The domino theory was a foreign strategy which took place from 1950s to 1980s. It was promoted by United States government, and it speculated that if a particular country is influenced by communism, then those other surrounding countries would also sail in the same boat. The domino effect argued that small changes would result to bigger changes and its sequence will go all around. This theory was used by United States administration successive during the Cold War to explain the necessity for American intervention across the global.

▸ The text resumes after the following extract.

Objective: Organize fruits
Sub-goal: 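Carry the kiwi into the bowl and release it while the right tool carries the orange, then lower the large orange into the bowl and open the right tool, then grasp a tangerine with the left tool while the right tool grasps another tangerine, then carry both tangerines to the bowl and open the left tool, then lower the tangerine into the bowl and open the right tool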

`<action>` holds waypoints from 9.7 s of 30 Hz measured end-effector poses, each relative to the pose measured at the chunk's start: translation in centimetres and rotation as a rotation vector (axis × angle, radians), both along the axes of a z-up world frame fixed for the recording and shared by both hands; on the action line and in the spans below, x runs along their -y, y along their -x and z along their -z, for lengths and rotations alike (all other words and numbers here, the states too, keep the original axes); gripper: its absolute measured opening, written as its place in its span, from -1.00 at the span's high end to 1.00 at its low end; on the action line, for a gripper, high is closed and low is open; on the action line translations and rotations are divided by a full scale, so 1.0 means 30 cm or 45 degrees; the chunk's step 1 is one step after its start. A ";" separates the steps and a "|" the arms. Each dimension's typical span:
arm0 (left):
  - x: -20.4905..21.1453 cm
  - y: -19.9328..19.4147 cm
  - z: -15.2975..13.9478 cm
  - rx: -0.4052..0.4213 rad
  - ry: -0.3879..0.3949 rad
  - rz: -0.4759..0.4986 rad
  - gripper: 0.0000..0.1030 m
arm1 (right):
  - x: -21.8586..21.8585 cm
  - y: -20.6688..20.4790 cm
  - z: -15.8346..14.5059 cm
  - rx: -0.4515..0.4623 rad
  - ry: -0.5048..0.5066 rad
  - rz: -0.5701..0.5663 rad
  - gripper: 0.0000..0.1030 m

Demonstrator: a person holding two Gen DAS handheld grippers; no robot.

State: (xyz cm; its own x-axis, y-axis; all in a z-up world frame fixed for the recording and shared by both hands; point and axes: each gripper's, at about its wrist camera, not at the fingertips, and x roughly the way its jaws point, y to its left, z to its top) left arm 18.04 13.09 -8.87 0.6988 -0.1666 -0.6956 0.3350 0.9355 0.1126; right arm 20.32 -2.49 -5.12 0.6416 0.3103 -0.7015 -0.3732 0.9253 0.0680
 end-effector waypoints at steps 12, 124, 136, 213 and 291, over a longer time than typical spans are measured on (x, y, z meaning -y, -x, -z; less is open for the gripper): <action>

The foremost evidence for the domino theory is in 1975 when the communist captured three countries from Southern Asian, after the United States pulled its soldiers out of the area at the end of Vietnam War: Cambodia by the Khmer Rouge, South Vietnam by the Cong Viet, and Laos by the Pathet Lao. Lee Kuan Yew and Walt Rostow articulate that the involvement of the United State in Indochina, by allowing time for consolidation to the nations of ASEAN and engagement in economic growth, hindered a broad domino effect. McGeorge Bundy adds that the triumph for domino effect was higher in 1950s and at the begging of 1960s, but it was suddenly weakened after the destruction of the Indonesian communist party in 1965. Conversely, various proponents eventually believe that the endeavors during repression (e.g. Domino Theory) duration, finally led to the conclusion of the Cold War and the Soviet Union.
Other supporters of the domino theory argues that the history of communist government distributing relive to the communist revolutionaries in bordering nations (for example, China distributed the Northern Vietnamese troops, Vietminh, with supplies and troops, and the Soviet Union distributed them with heavy weapons and tanks). The truth that the Khmer Rouge and Pathet were initially among the Vietminh, not mentioning Hanoi’s aid for both in combinations with the Viet Cong, this also gives credibility to the theory.